Warning to always 'check rock pools' after little boy's deadly beach encounter

Aussies are being urged to remain vigilant at beaches, and to watch out in rock pools for the deadly blue-ringed octopus.

Aussies are being reminded ahead of summer to always check rock pools at beaches before swimming after a little boy's dangerous encounter with a deadly blue-ringed octopus.

The child was swimming at Fairlight in northern Sydney on Saturday when one attached itself to his foot, prompting his worried mum to notify others who might not "realise the danger".

"Just a reminder to check rockpools when kids are playing in them," the Sydney woman posted on Facebook after a day at the beach. "This guy was climbing on my son's foot today at Fairlight (lots of little kids)."

The mum explained that the sea creature was "brown until it became agitated". "Then bright purple rings," she added, saying it appeared to be "really angry".

Blue-ringed octopus in rock pool at Fairlight in Sydney.
The blue-ringed octopus attached itself to a little boy's foot at Fairlight in northern Sydney. Source: Facebook/Google Images

Venom 1000 times more powerful than cyanide

According to the Australian Museum, the blue-ringed octopus uses "an extremely powerful venom" to kill its prey including crabs and small fish. The octopus can also use this venom, known as tetrodotoxin, on humans which can cause paralysis and death.

The venom of a blue-ringed octopus is known to be 1,000 times more powerful than cyanide on humans.

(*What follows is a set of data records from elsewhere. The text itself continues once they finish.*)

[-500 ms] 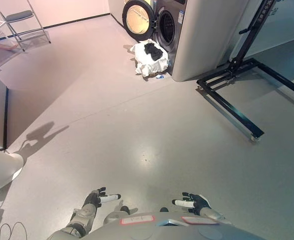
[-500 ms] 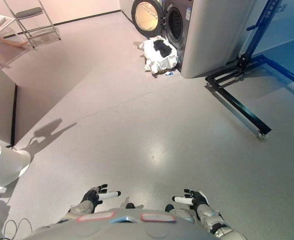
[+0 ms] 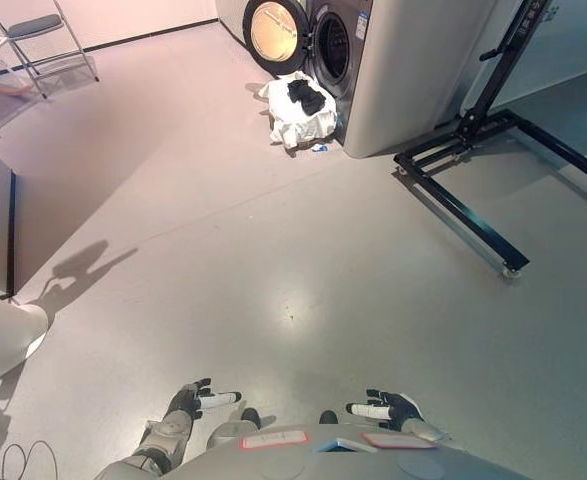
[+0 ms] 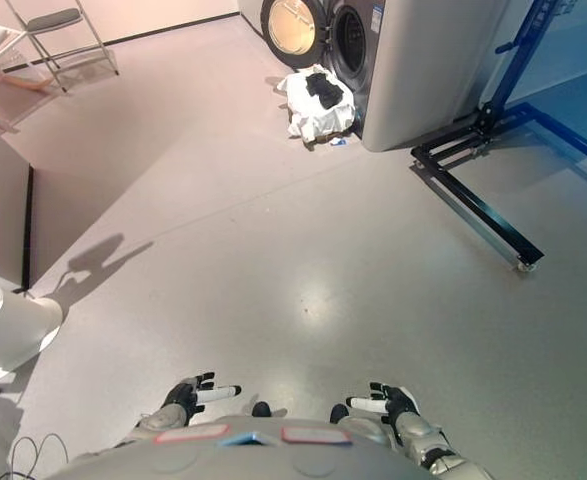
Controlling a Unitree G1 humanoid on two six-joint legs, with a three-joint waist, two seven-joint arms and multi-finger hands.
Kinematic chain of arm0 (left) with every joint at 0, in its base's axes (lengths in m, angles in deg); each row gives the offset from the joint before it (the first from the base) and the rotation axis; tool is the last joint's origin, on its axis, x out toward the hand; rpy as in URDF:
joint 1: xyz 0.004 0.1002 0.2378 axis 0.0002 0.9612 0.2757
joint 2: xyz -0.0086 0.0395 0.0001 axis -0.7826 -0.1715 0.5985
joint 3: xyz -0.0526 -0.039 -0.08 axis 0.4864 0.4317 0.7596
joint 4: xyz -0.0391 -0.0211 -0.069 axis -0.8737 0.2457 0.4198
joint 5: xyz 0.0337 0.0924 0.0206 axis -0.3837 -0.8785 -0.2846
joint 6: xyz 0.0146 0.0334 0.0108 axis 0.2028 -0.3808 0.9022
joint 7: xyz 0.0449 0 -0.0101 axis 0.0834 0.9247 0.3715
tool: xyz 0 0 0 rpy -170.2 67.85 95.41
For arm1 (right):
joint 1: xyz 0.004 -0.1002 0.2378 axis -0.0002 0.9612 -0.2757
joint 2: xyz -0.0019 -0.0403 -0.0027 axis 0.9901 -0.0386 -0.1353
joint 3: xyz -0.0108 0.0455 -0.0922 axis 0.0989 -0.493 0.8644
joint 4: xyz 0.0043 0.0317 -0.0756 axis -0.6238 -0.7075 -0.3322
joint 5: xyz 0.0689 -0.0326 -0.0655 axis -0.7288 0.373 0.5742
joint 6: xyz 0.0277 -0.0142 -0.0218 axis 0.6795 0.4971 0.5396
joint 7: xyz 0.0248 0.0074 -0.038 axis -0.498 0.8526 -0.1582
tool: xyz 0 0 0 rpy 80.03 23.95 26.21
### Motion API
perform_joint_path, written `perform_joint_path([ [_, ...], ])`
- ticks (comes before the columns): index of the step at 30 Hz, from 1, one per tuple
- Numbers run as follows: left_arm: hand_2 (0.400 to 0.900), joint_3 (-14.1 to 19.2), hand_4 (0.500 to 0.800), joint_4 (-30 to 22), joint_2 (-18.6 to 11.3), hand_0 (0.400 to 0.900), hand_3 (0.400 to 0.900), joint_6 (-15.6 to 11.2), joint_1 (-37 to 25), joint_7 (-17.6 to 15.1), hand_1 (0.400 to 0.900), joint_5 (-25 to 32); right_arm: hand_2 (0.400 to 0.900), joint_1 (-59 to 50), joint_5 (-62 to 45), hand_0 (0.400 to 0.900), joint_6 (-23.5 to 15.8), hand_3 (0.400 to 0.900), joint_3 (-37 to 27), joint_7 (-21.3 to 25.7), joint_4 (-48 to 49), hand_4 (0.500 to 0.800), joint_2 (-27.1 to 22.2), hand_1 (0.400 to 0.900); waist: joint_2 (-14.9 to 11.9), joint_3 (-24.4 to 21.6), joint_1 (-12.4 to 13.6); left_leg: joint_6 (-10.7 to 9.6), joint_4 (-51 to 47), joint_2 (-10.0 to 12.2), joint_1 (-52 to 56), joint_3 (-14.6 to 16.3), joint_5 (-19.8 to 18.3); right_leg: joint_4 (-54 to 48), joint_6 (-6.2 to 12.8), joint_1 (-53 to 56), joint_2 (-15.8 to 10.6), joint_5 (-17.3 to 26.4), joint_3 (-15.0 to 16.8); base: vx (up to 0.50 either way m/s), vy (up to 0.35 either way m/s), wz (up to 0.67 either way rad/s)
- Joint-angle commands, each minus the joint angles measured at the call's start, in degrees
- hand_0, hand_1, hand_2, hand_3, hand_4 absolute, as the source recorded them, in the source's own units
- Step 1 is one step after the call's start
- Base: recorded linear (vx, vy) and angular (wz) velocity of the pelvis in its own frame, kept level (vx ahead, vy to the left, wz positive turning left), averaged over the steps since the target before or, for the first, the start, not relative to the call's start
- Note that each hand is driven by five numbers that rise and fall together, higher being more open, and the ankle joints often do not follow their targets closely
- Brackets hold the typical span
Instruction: Put the clothes in the basket into the washing machine.
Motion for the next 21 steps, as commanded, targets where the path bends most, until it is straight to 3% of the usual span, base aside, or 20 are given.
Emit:
perform_joint_path([
  [1, 0.900, 0.34, 0.800, 3.53, -0.24, 0.900, 0.900, -2.01, -4.09, -0.29, 0.900, 0.40, 0.900, -4.38, 0.54, 0.900, -1.57, 0.900, -0.46, -0.14, -1.91, 0.800, -1.22, 0.900, -2.20, 0.35, -0.84, -0.27, -0.06, -0.52, -1.20, -0.27, -1.91, 0.04, 7.57, 1.32, -7.02, -0.12, 0.81, 0.03, 0.055, -0.01],
  [6, 0.900, 0.19, 0.800, 3.85, -0.27, 0.900, 0.900, -1.92, -4.32, -0.68, 0.900, 0.13, 0.900, -5.21, 0.41, 0.900, -1.42, 0.900, -0.78, 0.00, -2.41, 0.800, -1.22, 0.900, -2.21, 0.46, -0.46, 1.01, -0.06, -1.72, -1.43, -0.30, -2.56, 1.15, 8.17, 0.30, -8.00, 0.28, 1.55, 0.04, 0.096, -0.08],
  [9, 0.900, 0.63, 0.800, 3.43, -0.50, 0.900, 0.900, -1.98, -4.59, -0.88, 0.900, 0.58, 0.900, -5.70, -0.41, 0.900, -1.45, 0.900, -1.77, -0.08, -2.45, 0.800, -1.46, 0.900, -1.84, 0.90, -0.11, 2.52, -0.06, -3.05, -1.39, -0.38, -3.17, 6.92, 8.95, -2.54, -9.11, -0.50, 2.65, 0.05, 0.146, -0.11],
  [11, 0.900, 0.78, 0.800, 2.81, -0.42, 0.900, 0.900, -1.96, -4.87, -0.82, 0.900, 1.02, 0.900, -5.67, -1.18, 0.900, -1.70, 0.900, -2.84, -0.11, -2.19, 0.800, -1.85, 0.900, -1.34, 1.69, -0.27, 3.66, -0.06, -3.94, -1.08, -0.89, -3.35, 15.27, 9.57, -6.42, -9.43, 0.35, 3.54, 0.01, 0.166, 0.02],
  [12, 0.900, 0.61, 0.800, 2.23, -0.44, 0.900, 0.900, -1.98, -4.89, -0.64, 0.900, 1.35, 0.900, -5.58, -1.48, 0.900, -1.70, 0.900, -3.18, -0.16, -2.20, 0.800, -2.12, 0.900, -1.13, 2.47, -0.50, 4.26, -0.06, -4.45, -0.84, -1.40, -3.16, 20.72, 9.80, -8.93, -9.57, 3.25, 4.46, -0.01, 0.117, 0.04],
  [13, 0.900, 0.61, 0.800, 2.23, -0.44, 0.900, 0.900, -1.97, -4.89, -0.64, 0.900, 1.35, 0.900, -5.58, -1.48, 0.900, -1.70, 0.900, -3.19, -0.16, -2.19, 0.800, -2.12, 0.900, -1.20, 2.41, -0.42, 4.29, -0.06, -4.53, -0.91, -1.31, -3.15, 20.99, 9.84, -9.17, -9.64, 3.13, 4.60, -0.05, 0.197, 0.27],
  [14, 0.900, 0.07, 0.800, 0.26, -0.90, 0.900, 0.900, -2.13, -5.34, 0.00, 0.900, 2.48, 0.900, -5.49, -1.96, 0.900, -1.81, 0.900, -3.40, -0.19, -2.23, 0.800, -2.52, 0.900, -0.17, 5.37, -1.76, 5.54, 0.52, -4.83, -0.53, -2.98, -2.85, 33.28, 9.46, -15.38, -8.27, 8.59, 6.92, -0.04, 0.192, 0.32],
  [15, 0.900, -0.29, 0.800, 0.14, -1.02, 0.900, 0.900, -2.04, -5.78, 0.06, 0.900, 2.61, 0.900, -5.62, -2.15, 0.900, -1.87, 0.900, -3.41, -0.15, -2.45, 0.800, -2.63, 0.900, 0.59, 6.42, -2.42, 5.79, 0.54, -4.45, -0.40, -3.68, -2.74, 37.74, 9.08, -18.34, -6.67, 8.05, 7.78, 0.02, 0.225, 0.43],
  [18, 0.900, -0.87, 0.800, 0.35, -0.97, 0.900, 0.900, -1.85, -6.51, 0.04, 0.900, 2.37, 0.900, -5.45, -2.89, 0.900, -1.82, 0.900, -3.95, 0.02, -3.08, 0.800, -2.76, 0.900, 1.19, 7.10, -3.56, 5.64, 0.26, -4.53, 0.95, -4.53, -3.35, 38.46, 8.47, -22.18, -6.31, 6.36, 7.06, 0.16, 0.066, 0.25],
  [21, 0.900, -1.89, 0.800, 0.79, -0.84, 0.900, 0.900, -1.85, -7.94, 0.27, 0.900, 1.70, 0.900, -4.65, -3.33, 0.900, -1.53, 0.900, -4.63, 0.17, -3.65, 0.800, -2.71, 0.900, 0.69, 7.32, -5.01, 5.02, -0.03, -5.11, 4.35, -6.12, -5.89, 26.56, 8.57, -22.58, -8.78, 6.56, 2.71, 0.34, -0.040, 0.39],
])
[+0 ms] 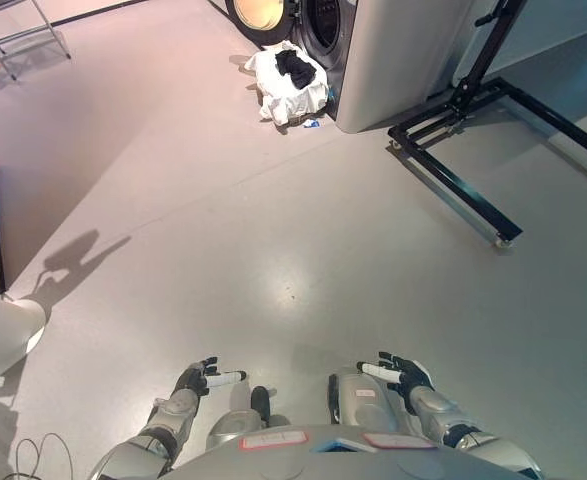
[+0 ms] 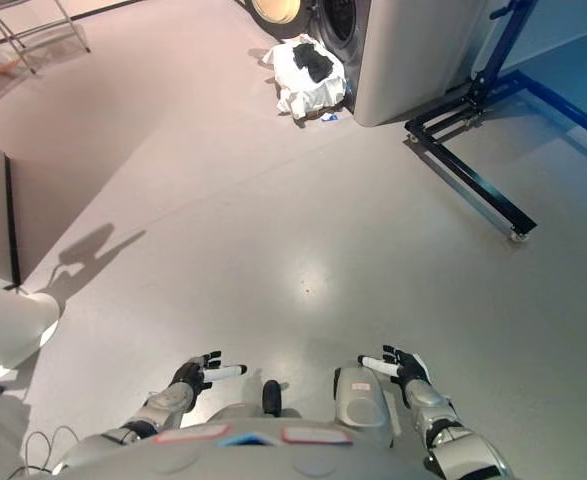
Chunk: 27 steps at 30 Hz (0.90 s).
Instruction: Put the clothes in the basket into the washing machine.
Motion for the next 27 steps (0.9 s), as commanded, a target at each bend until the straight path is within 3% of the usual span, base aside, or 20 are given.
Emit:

There have been two fatalities from a blue-ringed octopus in Australia, according to the Australian Institute of Marine Science. The marine animals are also found in Asia.

Aussies warned to stay clear of deadly blue-ringed octopus

The behaviour described by the Sydney woman is pretty normal when the animal is "startled" or feels "threatened", according to Dr Julian Finn, Senior Curator for Marine Invertebrates at the Museums Victoria Research Institute.

"If you see this display from a blue-ringed octopus, you are probably too close," he previously told Yahoo News Australia.

In September, after a sighting at a rock pool in Bronte, Sydney, a spokesperson for Surf Life Saving NSW urged people to "be careful when exploring rock pools".

"Blue-ringed octopuses are small and well camouflaged but they have enough venom to kill 26 adults within minutes," he warned.

The southern blue-ringed octopus (Hapalochlaena maculosa) (left) and the blue lined octopus (Hapalochlaena fasciata) (right) are two common species. Source: Google Images
The southern blue-ringed octopus (Hapalochlaena maculosa) left, and the blue-lined octopus (Hapalochlaena fasciata) right, are two common species. Source: Google Images

'Timely reminder' for Aussies ahead of summer

Members of the community's Facebook page thanked the mum for sharing, with many admitting their own kids regularly play barefoot in the rock pool.

"Thanks for posting, my two-year-old keeps taking his shoes off to stomp in rock pools," one person shared. "Very lucky that didn’t end differently," said another.

Meanwhile, a third pointed out that it's a "timely reminder that you can't see the blue rings until they become agitated".